Biological Diversity
(Also called biodiversity) - The diversity of life, often divided into three levels: genetic (diversity within species), species (diversity among species), and ecosystem (diversity among ecosystems).
Biomass
The mass of living matter per unit of habitat (e.g. volume of water or area of bottom). Also referred to as standing crop or standing stock.
Breaker
A wave breaking on a shore or over a REEF, etc. Breakers may be classified into four types:+ COLLAPSING--breaking occurs over lower half of wave, with minimal air pocket and usually no splash-up. Bubbles and foam present.+ PLUNGING--crest curls over air pocket; breaking is usually with a crash. Smooth splash-up usually follows.+ SPILLING--bubbles and turbulent water spill down front face of wave. The upper 25 percent of the front face may become vertical before breaking. Breaking generally occurs over quite a distance.+ SURGING--wave peaks up, but bottom rushes forward from under wave, and wave slides up beach face with little or no bubble production. Water surface remains almost plane except where ripples may be produced on the beach face during runback.
Breaker Zone
The zone within which waves approaching the coastline commence breaking, typically in water depths of between 5 and 10 meters for ocean coasts, but sometimes in shallower water.
Buffer Area
A parcel or strip of land that is designed and designated to permanently remain vegetated in an undisturbed and natural condition to protect an adjacent aquatic or wetland site from upland impacts, to provide habitat for wildlife and to afford limited public access.
Building Setback
The county required seaward limit of major construction for a coastal property. Building setbacks in Barbados are set at 30m (100 feet) from the high water mark for beaches and 10m (30 feet) for cliffs measured from the landward point of under cut.
Clay
A fine grained, plastic, sediment with a typical grain size less than 0.004 mm. Possesses electromagnetic properties which bind the grains together to give a bulk strength or cohesion.
Climate
The characteristic weather of a region, particularly regarding temperature and precipitation, averaged over some significant internal of time (years).
Coast
A strip of land of indefinite width (may be several kilometers) that extends from the shoreline inland to the first major change in terrain features. The part of a country regarded as near the coast.
Coastal Area
The land and sea area bordering the shoreline. An entity of land and water affected by the biological and physical processes of both the sea and land and defined broadly for the purpose of managing the use of natural resources.
Coastal Current
Those currents which flow roughly parallel to the shore and constitute a relatively uniform drift in the deeper water adjacent to the surf zone. These currents may be tidal currents, transient, wind-driven currents, or currents associated with the distribution of mass in local waters.For navigational purposes, the term is used to designate a current in coastwise shipping lanes where the tidal current is frequently rotary.
Coastal Defense
General term used to encompass both coast protection against erosion and sea defense against flooding.
Coastal Erosion
The wearing away of coastal lands, usually by wave attack, tidal or littoral currents, or wind.

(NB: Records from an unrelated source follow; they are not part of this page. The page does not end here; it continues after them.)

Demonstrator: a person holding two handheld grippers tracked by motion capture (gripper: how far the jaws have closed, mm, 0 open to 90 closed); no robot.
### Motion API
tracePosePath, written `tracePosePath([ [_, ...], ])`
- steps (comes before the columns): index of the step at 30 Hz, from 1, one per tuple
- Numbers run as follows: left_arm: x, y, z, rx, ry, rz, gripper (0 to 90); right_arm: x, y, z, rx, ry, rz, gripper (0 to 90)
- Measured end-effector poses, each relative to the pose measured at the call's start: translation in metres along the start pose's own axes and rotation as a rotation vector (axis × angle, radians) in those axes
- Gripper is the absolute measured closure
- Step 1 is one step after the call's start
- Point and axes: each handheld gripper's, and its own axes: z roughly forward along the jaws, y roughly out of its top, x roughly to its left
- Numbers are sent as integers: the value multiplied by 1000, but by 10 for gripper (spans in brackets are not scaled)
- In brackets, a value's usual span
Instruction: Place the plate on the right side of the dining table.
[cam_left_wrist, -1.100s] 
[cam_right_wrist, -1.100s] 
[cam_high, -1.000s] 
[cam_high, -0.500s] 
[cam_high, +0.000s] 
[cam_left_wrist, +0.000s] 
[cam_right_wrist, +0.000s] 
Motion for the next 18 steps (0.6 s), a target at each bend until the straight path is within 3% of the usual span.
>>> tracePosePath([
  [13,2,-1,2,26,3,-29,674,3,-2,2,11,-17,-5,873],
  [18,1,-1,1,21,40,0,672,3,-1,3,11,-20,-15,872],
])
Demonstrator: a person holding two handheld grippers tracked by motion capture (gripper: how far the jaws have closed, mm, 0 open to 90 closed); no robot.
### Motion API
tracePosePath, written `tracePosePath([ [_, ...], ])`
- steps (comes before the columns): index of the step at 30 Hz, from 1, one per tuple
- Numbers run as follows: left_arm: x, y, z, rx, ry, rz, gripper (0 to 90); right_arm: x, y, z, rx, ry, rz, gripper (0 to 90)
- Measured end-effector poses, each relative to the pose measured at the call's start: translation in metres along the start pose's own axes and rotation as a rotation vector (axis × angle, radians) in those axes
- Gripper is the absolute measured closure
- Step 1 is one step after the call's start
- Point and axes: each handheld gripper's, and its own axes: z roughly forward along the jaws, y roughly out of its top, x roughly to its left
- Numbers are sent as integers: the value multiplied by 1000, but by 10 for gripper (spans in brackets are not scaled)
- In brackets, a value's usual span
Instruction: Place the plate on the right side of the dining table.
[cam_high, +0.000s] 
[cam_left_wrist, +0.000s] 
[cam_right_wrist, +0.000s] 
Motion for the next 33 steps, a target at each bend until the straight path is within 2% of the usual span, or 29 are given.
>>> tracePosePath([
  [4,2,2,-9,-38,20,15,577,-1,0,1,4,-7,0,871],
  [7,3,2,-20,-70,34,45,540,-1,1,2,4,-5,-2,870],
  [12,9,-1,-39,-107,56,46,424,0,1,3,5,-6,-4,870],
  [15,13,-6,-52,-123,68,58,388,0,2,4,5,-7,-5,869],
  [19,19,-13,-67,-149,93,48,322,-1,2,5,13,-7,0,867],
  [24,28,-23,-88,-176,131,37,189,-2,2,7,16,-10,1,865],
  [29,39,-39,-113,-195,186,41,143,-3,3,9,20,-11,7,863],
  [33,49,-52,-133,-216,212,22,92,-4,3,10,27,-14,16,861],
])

Coastal erosion is synonymous with shoreline (vegetation line) retreat.
Coastal Plain
The low-lying, gently-sloping area landward of the beach often containing fossil sands deposited during previously higher sea levels.
Coastal Processes
Collective term covering the action of natural forces on the shoreline, and near shore seabed.
Coastal Strip
A zone directly adjacent to the waterline, where only coast related activities take place. Usually this is a strip of some 100 m wide. In this strip, coastal defense activities take place. In this strip often there may be restrictions to land use.
Coastal Upland
The low-lying area landward of the beach that sometimes contains unconsolidated sediments.The coastal upland is bounded by the hinterland (the higher-elevation areas dominated by bedrock and steeper slopes).
Coastal Zone
The transition zone where the land meets water; the region that is directly influenced by marine hydrodynamic processes. Extends offshore to the continental shelf break and onshore to the first major change in topography above the reach of major storm waves.
Coastal Zone Management
The integrated and general development of the coastal zone. Coastal Zone Management is not restricted to coastal defense works, but includes also coastal development in economical, ecological and social terms.
Coastline
The line that forms the boundary between the coast and the shore. Commonly referred to as the line that forms the boundary between the land and the water (especially the water of a sea or ocean, also called the shoreline).
Conservation
The management of a natural resource for the protection, maintenance, rehabilitation, restoration, and/or enhancement of populations and ecosystems.
Contamination
An anthropogenic increase in the concentration of a substance in the marine environment.
Continental Shelf
The zone bordering a continent extending from the line of permanent immersion to the depth, usually about 100 m to 200 m, where there is a marked or rather steep descent toward the great depths of the ocean.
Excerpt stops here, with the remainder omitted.